Each line that has the string "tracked" must be copied from the records below.

*** Opening MATERIAL FOR THIS EXERCISE ***

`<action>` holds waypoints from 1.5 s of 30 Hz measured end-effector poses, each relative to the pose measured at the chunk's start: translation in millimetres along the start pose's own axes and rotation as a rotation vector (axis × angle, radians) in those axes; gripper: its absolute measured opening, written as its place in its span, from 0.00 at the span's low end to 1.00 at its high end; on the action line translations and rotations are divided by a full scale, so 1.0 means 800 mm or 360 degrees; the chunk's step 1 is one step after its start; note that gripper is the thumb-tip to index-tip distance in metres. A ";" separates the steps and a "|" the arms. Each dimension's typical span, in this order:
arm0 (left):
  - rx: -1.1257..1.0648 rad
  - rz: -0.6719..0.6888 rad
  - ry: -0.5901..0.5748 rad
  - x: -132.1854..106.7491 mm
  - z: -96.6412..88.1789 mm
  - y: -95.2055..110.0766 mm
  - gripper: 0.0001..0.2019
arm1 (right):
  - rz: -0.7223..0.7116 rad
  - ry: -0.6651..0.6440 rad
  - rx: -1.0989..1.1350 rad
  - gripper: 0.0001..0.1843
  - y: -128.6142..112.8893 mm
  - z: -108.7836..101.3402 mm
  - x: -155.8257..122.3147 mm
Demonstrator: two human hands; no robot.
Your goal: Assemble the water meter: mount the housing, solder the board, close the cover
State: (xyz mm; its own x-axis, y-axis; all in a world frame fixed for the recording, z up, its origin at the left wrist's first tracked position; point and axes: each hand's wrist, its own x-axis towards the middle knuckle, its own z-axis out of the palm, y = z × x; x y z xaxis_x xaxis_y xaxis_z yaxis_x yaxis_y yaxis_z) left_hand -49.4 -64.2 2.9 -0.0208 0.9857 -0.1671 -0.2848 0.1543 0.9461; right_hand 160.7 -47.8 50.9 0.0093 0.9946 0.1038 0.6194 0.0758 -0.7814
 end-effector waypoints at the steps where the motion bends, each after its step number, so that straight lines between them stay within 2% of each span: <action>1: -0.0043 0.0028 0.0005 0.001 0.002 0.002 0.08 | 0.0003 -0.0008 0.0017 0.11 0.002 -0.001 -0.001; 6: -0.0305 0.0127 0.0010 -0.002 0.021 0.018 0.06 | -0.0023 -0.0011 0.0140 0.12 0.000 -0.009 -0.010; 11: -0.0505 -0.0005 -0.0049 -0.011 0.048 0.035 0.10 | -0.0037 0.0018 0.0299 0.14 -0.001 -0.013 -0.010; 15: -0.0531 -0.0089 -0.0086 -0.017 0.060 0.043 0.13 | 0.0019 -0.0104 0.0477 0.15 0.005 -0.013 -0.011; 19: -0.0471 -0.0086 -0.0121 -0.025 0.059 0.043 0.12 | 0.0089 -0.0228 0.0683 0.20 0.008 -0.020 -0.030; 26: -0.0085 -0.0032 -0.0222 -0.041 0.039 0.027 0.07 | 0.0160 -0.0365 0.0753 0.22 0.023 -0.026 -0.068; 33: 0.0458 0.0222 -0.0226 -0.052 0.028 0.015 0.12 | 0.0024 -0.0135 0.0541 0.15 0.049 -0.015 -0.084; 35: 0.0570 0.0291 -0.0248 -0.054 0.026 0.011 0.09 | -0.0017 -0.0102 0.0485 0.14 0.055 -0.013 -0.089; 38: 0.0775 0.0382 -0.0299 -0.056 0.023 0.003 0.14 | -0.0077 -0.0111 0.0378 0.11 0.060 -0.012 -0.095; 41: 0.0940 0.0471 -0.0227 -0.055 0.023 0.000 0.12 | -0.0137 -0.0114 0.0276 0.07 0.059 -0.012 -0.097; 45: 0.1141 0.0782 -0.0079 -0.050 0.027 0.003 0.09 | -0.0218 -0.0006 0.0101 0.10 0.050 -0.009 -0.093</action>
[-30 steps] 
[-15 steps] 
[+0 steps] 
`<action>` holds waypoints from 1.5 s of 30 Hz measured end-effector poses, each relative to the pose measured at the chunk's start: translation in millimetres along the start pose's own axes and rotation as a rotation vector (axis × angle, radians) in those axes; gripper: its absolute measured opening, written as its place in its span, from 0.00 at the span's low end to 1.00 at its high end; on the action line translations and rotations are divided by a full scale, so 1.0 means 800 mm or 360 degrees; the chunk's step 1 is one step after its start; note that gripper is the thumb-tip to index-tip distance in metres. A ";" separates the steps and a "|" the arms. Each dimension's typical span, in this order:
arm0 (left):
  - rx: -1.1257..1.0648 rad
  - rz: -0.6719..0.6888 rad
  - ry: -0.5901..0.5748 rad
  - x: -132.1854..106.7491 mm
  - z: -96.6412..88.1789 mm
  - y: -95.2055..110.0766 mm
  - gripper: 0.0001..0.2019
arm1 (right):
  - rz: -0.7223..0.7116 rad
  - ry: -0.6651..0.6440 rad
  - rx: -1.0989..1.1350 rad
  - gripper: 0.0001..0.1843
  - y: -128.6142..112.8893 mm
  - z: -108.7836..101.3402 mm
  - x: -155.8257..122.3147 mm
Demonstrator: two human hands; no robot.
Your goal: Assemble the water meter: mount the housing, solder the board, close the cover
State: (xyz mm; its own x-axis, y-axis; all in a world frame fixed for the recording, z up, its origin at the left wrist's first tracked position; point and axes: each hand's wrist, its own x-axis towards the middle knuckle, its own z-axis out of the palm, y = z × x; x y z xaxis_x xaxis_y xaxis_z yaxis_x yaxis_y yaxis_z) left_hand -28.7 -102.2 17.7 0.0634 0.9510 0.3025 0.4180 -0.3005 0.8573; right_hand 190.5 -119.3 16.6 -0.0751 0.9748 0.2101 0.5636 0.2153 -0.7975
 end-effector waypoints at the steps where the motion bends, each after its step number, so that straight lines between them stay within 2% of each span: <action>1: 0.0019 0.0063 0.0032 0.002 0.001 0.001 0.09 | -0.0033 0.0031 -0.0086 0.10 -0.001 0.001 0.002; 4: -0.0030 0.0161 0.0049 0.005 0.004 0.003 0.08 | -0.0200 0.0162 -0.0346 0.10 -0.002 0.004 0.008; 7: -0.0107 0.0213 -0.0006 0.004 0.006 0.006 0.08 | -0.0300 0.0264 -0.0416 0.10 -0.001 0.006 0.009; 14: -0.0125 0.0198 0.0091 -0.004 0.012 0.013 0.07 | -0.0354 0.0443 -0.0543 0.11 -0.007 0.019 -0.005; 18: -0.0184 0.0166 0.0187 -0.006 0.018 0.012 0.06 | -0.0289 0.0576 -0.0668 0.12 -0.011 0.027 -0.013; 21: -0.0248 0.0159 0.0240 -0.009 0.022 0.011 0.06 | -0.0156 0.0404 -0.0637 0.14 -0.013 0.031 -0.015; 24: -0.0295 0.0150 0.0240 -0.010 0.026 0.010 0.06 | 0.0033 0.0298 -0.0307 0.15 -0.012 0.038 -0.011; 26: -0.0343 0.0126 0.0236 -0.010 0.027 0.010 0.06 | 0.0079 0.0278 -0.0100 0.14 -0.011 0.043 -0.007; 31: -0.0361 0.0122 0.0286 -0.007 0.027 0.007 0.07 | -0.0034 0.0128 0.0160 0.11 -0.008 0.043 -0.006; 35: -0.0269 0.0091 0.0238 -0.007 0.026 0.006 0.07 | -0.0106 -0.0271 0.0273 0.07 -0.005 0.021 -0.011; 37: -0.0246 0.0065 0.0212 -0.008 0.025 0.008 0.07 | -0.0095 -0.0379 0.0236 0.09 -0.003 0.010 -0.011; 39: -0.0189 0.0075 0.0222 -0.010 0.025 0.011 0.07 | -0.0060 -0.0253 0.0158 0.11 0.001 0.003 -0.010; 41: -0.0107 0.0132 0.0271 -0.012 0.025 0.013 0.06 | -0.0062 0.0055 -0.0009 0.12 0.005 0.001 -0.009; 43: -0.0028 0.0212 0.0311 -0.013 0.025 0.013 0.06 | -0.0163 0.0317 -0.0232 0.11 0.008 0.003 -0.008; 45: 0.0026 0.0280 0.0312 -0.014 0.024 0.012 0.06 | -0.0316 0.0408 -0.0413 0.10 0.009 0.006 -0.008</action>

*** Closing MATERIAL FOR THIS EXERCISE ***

TASK ANSWER —
State: (xyz mm; its own x-axis, y-axis; all in a world frame fixed for the recording, z up, its origin at the left wrist's first tracked position; point and axes: each hand's wrist, its own x-axis towards the middle knuckle, its own z-axis out of the palm, y = z × x; x y z xaxis_x xaxis_y xaxis_z yaxis_x yaxis_y yaxis_z) left_hand -49.4 -64.2 2.9 -0.0208 0.9857 -0.1671 -0.2848 0.1543 0.9461; right_hand 160.7 -47.8 50.9 0.0093 0.9946 0.1038 0.6194 0.0758 -0.7814
State: (xyz mm; its own x-axis, y-axis; all in a world frame fixed for the recording, z up, its origin at the left wrist's first tracked position; point and axes: each hand's wrist, its own x-axis towards the middle knuckle, its own z-axis out of the palm, y = z × x; x y z xaxis_x xaxis_y xaxis_z yaxis_x yaxis_y yaxis_z) left_hand -28.7 -102.2 17.7 0.0634 0.9510 0.3025 0.4180 -0.3005 0.8573; right_hand 190.5 -119.3 16.6 -0.0751 0.9748 0.2101 0.5636 0.2153 -0.7975

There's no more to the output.